Mao Rui, Liang Chun, Zhang Yang, Hao Xingan, Li Jinyan
College of Information Engineering, Northwest A&F University, Yangling, China.
Department of Biology, Miami University, Oxford, OH, United States.
Front Plant Sci. 2017 Oct 9;8:1728. doi: 10.3389/fpls.2017.01728. eCollection 2017.
Intron retention, one of the most prevalent alternative splicing events in plants, can lead to introns retained in mature mRNAs.
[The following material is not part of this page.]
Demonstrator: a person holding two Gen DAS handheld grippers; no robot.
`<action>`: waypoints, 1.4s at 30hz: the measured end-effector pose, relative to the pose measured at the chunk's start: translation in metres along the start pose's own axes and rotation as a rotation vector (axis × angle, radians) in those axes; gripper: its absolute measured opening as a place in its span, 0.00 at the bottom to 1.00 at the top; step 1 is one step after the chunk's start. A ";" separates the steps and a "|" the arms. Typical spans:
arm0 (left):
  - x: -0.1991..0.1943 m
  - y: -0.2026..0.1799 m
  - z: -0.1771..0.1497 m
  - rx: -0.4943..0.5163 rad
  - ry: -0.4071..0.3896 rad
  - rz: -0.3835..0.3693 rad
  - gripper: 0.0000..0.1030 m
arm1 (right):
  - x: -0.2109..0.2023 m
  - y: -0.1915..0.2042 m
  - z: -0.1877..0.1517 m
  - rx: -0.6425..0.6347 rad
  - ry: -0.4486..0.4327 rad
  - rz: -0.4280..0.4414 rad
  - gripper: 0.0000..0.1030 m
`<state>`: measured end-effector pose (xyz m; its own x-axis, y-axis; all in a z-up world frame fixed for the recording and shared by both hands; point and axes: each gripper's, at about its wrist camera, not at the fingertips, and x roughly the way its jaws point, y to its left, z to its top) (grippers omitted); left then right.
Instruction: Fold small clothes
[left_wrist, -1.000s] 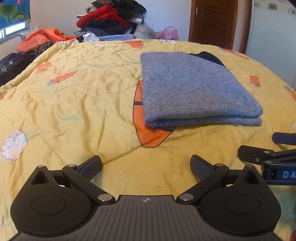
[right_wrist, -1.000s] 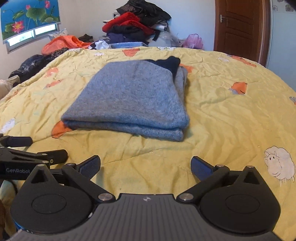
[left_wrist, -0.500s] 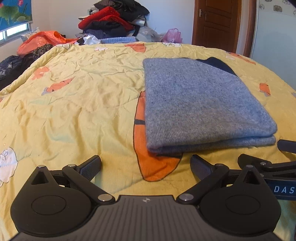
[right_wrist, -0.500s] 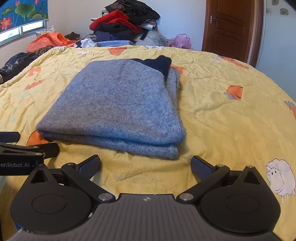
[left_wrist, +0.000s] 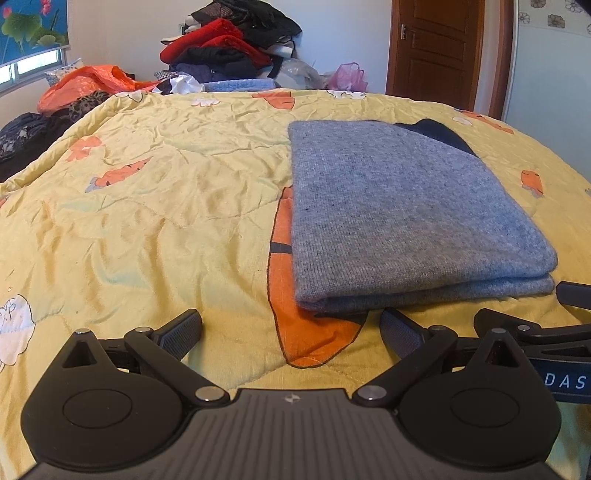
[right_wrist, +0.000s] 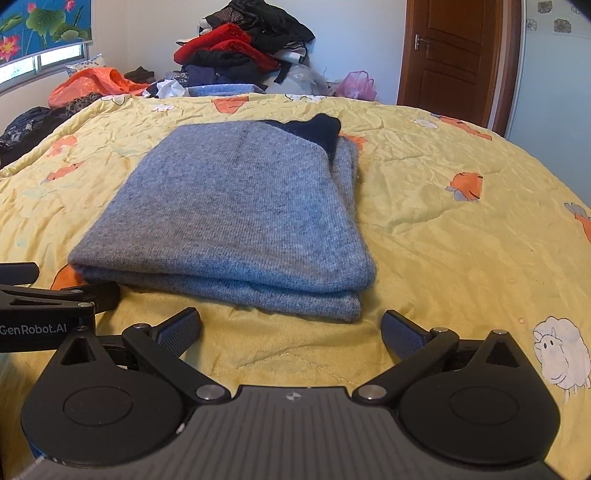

However, in comparison with constitutively spliced introns (CSIs), the relevantly distinguishable features for retained introns (RIs) are still poorly understood. This work proposes a computational pipeline to discover novel RIs from multiple next-generation RNA sequencing (RNA-Seq) datasets of . Using this pipeline, we detected 3,472 novel RIs from 18 RNA-Seq datasets and re-confirmed 1,384 RIs which are currently annotated in the TAIR10 database. We also use the expression of intron-containing isoforms as a new feature in addition to the conventional features. Based on these features, RIs are highly distinguishable from CSIs by machine learning methods, especially when the expressional odds of retention (i.e., the expression ratio of the RI-containing isoforms relative to the isoforms without RIs for the same gene) reaches to or larger than 50/50. In this case, the RIs and CSIs can be clearly separated by the Random Forest with an outstanding performance of 0.95 on AUC (the area under a receiver operating characteristics curve). The closely related characteristics to the RIs include the low strength of splice sites, high similarity with the flanking exon sequences, low occurrence percentage of YTRAY near the acceptor site, existence of putative intronic splicing silencers (ISSs, i.e., AG/GA-rich motifs) and intronic splicing enhancers (ISEs, i.e., TTTT-containing motifs), and enrichment of Serine/Arginine-Rich (SR) proteins and heterogeneous nuclear ribonucleoparticle proteins (hnRNPs).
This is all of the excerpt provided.